Daily Reflection
November 13th, 2003
by
Thomas A. Kuhlman
English Department
Click here for a photo of and information on this writer.
Memorial of St. Frances Xavier Cabrini
Wisdom 7:22--8:1
Psalm 119:89, 90, 91, 130, 135, 175
Luke 17:20-25

Most people today don't remember actually seeing the Ed Sullivan Show; they may remember hearing that it was an early showcase for Elvis Presley and the Beatles.  I remember the program, and the special star I remember was the great actress Helen Hayes.  Her "act" was a simple recitation of St. Paul's letter to the Corinthians about charity.  Of course she did a superb job, and the literary beauty of those lines came across magnificently, even to me as a child.
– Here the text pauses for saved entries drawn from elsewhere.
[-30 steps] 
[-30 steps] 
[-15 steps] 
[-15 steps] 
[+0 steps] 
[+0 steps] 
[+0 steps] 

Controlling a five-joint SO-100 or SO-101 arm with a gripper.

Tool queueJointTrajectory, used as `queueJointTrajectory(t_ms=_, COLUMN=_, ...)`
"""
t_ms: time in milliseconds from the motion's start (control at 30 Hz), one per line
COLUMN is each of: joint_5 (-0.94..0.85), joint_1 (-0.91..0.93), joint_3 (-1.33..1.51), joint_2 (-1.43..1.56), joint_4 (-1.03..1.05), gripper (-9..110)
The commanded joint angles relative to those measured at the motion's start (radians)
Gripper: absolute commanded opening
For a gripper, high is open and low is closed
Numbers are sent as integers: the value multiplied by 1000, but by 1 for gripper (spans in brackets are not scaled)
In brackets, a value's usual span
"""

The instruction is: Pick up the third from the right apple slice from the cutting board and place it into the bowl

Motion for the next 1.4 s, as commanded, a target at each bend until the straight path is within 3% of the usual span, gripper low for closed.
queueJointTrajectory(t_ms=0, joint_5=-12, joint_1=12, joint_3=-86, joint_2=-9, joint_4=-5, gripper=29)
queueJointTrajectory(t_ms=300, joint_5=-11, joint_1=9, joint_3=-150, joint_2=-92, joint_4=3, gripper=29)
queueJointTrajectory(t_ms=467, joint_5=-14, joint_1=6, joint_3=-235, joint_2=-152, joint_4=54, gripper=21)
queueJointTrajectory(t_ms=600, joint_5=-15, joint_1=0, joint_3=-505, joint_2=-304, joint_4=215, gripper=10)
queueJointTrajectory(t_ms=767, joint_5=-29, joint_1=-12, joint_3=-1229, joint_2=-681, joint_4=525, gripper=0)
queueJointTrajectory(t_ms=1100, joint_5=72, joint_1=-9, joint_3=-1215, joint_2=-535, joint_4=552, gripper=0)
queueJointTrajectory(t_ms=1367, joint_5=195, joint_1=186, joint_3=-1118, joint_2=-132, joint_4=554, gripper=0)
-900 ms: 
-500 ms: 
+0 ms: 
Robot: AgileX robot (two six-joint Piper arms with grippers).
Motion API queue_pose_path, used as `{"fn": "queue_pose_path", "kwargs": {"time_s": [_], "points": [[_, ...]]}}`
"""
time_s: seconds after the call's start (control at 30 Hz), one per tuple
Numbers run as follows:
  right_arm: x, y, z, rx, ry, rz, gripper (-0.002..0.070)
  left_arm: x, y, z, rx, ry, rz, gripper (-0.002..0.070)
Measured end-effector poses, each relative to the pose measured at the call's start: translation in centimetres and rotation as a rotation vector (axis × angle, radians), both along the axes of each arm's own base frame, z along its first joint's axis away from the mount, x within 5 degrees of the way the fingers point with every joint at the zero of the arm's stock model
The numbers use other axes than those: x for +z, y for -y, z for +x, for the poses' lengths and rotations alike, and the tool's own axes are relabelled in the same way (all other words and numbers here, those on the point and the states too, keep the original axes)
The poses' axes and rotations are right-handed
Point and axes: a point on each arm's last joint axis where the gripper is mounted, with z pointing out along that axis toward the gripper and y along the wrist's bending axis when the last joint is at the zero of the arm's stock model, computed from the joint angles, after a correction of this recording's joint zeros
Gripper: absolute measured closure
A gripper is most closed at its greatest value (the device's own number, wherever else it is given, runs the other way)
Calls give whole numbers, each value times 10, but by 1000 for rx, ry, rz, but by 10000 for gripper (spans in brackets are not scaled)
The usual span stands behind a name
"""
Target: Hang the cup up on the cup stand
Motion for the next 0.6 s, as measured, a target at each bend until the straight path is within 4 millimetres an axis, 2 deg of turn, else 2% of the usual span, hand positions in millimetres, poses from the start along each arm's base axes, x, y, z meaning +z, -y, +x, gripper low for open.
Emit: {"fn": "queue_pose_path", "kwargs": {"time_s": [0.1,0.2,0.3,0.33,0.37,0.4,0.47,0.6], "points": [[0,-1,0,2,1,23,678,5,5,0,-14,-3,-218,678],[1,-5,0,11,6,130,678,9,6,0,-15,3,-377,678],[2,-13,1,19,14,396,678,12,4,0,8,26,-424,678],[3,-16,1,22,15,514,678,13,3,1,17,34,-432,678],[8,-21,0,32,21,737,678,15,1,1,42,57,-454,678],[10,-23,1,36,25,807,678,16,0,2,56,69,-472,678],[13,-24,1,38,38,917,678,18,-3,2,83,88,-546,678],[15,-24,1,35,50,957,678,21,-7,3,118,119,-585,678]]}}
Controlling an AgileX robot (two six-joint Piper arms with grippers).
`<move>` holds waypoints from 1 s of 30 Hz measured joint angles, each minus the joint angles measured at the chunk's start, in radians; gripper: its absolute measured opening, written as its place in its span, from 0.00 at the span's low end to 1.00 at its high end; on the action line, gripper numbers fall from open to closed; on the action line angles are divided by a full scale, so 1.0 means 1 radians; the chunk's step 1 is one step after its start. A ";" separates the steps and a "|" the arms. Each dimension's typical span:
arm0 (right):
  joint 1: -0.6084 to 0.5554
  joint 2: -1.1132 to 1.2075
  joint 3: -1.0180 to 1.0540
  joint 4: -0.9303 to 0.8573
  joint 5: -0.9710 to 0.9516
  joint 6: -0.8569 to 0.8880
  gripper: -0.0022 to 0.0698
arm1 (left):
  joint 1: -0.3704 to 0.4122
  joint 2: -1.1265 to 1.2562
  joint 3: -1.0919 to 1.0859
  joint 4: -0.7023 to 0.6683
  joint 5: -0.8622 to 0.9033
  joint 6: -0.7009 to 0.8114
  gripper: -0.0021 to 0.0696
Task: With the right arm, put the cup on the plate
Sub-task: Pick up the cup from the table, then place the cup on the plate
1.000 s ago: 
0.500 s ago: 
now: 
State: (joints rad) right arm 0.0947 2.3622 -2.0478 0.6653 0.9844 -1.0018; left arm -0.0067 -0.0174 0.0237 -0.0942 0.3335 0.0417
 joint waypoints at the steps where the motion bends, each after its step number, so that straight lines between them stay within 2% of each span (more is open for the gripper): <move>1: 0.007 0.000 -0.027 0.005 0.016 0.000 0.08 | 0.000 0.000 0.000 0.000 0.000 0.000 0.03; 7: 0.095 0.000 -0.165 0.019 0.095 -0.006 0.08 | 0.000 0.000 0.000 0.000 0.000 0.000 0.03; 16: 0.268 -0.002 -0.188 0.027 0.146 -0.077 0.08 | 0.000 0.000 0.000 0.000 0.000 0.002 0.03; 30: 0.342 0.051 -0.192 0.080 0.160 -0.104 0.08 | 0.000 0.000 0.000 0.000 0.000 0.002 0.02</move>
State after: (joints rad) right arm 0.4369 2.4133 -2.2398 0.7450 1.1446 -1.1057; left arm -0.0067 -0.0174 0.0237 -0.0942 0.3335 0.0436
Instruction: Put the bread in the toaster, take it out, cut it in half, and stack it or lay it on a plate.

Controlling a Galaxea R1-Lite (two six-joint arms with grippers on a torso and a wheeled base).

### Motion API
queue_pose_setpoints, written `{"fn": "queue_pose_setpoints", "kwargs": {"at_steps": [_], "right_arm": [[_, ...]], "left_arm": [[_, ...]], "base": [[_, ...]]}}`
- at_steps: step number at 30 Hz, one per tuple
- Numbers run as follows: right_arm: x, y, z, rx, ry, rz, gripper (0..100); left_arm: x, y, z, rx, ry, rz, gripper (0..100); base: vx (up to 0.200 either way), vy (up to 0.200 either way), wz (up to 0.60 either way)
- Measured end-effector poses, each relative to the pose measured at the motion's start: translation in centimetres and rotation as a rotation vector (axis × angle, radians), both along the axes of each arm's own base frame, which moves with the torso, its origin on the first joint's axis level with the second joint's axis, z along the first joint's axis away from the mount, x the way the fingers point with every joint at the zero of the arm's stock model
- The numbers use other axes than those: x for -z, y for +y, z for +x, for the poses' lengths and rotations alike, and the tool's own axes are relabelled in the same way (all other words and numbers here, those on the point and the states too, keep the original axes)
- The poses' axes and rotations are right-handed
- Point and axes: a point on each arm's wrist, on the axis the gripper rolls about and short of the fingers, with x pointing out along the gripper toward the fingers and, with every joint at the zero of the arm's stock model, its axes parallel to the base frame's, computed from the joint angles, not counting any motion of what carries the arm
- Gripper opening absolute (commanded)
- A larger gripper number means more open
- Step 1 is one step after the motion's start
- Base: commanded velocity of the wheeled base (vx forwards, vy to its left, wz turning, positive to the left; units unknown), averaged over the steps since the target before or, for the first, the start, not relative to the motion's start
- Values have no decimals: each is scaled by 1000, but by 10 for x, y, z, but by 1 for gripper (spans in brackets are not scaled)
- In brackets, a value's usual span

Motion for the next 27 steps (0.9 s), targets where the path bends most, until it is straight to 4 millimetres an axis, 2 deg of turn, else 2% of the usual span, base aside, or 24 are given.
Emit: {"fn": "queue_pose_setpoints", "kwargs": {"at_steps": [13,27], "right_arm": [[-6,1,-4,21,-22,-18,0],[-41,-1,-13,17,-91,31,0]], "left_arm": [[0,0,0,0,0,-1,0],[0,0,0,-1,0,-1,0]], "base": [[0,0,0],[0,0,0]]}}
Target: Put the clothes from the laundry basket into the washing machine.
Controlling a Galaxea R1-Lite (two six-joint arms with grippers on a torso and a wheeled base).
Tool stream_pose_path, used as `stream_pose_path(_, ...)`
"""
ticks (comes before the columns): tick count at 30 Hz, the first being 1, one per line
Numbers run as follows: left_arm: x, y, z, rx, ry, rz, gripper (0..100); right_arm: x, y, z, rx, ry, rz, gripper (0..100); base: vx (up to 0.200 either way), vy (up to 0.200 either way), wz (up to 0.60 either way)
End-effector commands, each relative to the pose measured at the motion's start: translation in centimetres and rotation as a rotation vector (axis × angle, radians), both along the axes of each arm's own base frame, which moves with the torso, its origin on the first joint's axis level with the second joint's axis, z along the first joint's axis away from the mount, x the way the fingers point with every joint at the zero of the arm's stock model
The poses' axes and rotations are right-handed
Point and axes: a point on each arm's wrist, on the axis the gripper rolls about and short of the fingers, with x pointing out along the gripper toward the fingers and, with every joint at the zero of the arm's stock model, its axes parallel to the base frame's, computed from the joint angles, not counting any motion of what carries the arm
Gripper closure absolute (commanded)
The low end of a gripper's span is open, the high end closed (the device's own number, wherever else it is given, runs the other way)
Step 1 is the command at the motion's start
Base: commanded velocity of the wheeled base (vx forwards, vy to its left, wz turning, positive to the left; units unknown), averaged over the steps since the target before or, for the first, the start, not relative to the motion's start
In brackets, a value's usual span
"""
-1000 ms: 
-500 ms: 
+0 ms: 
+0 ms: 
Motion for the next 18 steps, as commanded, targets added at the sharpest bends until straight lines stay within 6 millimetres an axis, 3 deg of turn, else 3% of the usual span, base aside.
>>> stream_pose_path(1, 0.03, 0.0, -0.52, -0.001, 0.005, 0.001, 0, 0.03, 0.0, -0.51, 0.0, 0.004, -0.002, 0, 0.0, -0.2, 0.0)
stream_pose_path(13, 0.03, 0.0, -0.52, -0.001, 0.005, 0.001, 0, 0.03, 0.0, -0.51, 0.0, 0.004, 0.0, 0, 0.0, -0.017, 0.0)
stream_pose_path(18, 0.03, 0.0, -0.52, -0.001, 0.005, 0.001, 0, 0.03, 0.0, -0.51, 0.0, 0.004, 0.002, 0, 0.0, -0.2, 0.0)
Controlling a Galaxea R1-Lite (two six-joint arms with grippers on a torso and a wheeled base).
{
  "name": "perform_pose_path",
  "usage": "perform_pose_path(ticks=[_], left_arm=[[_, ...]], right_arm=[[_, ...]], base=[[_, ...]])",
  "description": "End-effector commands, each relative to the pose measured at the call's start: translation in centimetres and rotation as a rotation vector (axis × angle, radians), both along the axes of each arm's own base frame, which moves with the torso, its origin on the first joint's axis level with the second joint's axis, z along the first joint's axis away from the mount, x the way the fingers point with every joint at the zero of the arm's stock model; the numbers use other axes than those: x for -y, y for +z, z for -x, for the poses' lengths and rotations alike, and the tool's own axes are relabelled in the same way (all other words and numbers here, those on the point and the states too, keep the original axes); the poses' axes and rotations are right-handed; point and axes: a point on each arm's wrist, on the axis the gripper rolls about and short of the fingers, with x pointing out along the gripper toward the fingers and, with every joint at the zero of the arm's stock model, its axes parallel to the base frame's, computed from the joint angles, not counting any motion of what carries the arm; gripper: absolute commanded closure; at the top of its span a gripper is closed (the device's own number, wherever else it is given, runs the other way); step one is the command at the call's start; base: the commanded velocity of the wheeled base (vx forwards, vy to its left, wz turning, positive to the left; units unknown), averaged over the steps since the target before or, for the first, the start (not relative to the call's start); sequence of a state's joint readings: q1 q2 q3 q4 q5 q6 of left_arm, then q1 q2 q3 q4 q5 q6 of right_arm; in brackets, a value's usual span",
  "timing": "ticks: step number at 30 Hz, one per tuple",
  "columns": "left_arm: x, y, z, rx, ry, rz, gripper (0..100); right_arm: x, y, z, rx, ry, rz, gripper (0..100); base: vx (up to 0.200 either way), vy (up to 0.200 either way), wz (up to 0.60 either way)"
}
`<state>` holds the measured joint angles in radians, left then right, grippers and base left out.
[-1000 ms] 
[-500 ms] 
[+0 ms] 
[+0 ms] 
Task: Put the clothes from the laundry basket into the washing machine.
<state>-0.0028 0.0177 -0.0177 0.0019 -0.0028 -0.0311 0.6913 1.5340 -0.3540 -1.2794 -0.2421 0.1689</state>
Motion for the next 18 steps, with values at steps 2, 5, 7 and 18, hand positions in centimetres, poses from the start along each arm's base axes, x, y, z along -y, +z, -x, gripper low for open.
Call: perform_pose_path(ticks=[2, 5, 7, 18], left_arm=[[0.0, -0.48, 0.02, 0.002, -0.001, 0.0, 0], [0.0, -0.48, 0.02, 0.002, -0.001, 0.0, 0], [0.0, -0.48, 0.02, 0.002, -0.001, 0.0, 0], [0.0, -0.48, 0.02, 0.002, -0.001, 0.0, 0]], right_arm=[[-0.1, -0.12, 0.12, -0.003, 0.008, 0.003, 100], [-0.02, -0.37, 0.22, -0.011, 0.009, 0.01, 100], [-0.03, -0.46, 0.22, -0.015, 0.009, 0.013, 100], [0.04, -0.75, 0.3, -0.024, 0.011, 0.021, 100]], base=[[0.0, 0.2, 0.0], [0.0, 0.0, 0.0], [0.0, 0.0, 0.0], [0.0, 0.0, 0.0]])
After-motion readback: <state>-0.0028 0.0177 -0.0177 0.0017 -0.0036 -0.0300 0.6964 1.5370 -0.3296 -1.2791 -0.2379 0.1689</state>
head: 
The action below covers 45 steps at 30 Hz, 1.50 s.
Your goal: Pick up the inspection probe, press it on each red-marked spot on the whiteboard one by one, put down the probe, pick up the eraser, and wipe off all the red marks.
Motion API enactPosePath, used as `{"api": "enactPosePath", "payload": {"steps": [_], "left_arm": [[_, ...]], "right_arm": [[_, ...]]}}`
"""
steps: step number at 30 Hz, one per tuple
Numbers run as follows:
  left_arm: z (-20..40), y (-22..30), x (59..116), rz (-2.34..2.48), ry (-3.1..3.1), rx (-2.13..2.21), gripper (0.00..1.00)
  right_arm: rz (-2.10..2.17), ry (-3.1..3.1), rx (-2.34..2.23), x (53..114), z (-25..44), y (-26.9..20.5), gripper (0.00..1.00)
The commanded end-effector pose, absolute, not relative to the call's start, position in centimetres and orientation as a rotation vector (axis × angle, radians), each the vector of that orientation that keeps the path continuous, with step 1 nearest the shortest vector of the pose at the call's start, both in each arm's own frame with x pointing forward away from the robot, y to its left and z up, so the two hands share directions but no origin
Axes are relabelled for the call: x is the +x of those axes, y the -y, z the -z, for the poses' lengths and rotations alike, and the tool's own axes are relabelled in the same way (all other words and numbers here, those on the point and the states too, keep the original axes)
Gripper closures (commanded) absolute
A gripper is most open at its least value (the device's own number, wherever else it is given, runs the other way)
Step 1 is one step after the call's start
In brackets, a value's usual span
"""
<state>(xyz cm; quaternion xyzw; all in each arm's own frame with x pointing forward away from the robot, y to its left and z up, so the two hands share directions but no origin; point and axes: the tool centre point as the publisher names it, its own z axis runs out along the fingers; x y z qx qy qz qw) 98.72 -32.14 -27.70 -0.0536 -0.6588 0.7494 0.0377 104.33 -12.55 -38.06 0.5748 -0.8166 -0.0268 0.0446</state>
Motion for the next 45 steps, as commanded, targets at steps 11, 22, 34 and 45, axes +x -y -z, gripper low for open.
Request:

But while the scriptures can be performed, or read or taught in a classroom as literature, I usually don't like that approach.   These are sacred works, inspired by God and meant for the instruction of our minds and souls.  If they are to treated on the same level as elegant rhetoric or gripping fiction, I may or may not be interested.

Today's readings find me making an exception from my priggishness.  Wow!  They DEMAND to be read aloud.  I may still consider the lines from the Book of Wisdom, the Psalms, and the Gospel of Luke as statements of eternal Truth and exhortations to improve my spiritual life, but today I want to hear these lines declaimed, not once but many times.

The opening list of adjectives -- how irresistibly they build up!  The personification of Wisdom as a woman -- how beckoning!  "An aura of the might of God and a pure effusion of the glory of the Almighty" -- if only Helen Hayes were alive to speak those words to us on television!

The metaphors and similes in Wisdom here -- the references to the spotless mirror of the power of God, the virtue fairer than the sun, surpassing every constellation of the stars, taking precedence over light, invulnerable to wickedness -- oh, what imagery we are given!

Each sentence, each phrase from the Book of Wisdom is like a song on a compact disc I want to play again and again.  And the refrain in the psalm, "Your word is for ever, O Lord": like a repeated theme in a symphony by Beethoven -- we can ask if anything can be more wonderful.  Finally, the Gospel's image: "as lightning flashes and lights up the sky from one side to another, so will the Son of Man be in his day" --  this is truth, this is religion, this is more than literature.  But today, I invite my readers and friends to say these words aloud, and to savor their clarity and majesty.  And then to thank God that He has given us ears to hear and eyes with which we can see, that He has given us words -- and the Word!